- YOUR INSTRUCTIONS:
For the entries below, how many lines contain the word "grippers"? Reply with the number and nothing else.

[Records contained in a dataset]
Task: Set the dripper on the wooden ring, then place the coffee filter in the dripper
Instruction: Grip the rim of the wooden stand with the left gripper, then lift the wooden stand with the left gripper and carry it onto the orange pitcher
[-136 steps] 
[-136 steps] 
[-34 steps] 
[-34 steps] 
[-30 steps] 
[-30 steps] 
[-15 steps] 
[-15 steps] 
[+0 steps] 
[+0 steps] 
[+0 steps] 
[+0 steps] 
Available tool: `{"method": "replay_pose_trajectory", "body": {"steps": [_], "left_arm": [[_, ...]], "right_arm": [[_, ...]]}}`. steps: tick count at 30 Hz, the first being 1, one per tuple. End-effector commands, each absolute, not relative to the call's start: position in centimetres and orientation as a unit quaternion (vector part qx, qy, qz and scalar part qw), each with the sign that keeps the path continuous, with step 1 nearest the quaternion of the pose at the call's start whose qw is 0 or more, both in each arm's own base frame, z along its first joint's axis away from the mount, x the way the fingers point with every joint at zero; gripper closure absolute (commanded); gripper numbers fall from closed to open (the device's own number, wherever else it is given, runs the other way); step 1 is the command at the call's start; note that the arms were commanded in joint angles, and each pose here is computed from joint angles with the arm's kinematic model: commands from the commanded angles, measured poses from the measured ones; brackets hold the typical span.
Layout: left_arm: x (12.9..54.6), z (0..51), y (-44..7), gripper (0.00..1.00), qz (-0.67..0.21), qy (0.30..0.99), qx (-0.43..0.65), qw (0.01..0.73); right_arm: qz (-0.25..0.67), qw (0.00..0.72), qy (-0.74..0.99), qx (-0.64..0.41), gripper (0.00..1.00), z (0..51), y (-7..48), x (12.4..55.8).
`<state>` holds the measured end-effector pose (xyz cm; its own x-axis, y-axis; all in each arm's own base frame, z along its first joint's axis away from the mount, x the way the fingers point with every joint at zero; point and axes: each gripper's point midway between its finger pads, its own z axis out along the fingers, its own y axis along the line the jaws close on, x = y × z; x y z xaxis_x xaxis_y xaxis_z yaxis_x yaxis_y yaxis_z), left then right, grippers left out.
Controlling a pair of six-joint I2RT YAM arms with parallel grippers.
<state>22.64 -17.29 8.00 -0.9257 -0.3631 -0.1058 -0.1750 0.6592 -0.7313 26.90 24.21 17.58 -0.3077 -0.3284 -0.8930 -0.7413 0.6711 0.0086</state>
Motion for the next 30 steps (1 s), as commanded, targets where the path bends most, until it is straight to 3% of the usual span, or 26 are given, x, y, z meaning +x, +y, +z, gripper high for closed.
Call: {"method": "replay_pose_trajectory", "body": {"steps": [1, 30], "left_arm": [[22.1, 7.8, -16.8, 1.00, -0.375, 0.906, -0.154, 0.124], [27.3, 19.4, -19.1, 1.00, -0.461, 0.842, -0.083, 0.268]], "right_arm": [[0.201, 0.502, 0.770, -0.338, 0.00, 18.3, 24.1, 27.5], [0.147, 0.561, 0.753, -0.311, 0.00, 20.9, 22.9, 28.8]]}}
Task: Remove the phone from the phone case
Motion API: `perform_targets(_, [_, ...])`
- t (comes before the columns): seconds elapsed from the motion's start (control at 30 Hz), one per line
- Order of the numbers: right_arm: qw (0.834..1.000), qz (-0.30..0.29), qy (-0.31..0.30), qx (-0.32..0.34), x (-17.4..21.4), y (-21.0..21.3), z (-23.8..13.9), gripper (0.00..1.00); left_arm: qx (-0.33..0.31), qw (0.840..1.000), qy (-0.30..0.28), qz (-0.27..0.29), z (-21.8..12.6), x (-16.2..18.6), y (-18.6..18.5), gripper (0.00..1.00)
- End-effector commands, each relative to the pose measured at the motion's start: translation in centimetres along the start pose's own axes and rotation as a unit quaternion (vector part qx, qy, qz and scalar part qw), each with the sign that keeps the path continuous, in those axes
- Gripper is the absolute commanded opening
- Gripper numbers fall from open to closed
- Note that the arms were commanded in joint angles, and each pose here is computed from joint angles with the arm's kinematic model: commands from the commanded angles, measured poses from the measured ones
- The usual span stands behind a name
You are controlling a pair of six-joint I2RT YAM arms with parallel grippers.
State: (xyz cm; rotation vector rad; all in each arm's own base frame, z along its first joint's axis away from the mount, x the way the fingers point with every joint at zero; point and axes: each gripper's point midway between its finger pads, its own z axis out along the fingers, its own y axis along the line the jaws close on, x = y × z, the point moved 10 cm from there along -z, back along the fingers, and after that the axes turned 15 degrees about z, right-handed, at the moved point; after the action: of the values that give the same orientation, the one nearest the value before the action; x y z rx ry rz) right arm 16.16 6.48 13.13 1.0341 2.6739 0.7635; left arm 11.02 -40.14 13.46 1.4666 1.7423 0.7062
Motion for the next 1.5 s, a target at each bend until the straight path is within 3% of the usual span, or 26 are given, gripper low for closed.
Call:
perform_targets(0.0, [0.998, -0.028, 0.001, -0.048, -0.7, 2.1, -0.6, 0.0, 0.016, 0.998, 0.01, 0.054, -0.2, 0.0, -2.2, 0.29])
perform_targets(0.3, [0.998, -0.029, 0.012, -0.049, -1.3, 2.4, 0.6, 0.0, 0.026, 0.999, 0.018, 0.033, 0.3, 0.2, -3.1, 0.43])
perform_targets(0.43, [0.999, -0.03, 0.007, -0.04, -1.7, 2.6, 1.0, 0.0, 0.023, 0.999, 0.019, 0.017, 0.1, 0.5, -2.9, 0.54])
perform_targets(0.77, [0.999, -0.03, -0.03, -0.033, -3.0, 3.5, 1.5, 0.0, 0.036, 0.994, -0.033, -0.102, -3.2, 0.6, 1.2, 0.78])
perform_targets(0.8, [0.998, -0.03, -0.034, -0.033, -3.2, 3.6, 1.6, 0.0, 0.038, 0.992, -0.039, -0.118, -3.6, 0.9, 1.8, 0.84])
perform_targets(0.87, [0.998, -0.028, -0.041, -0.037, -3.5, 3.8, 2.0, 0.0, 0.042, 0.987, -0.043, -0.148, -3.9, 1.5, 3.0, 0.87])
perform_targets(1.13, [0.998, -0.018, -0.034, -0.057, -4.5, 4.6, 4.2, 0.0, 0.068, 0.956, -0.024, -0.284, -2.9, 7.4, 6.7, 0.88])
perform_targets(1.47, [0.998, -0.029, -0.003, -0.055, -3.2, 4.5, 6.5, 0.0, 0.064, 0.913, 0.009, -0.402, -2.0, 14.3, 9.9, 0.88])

- ANSWER TO THIS EXERCISE:
3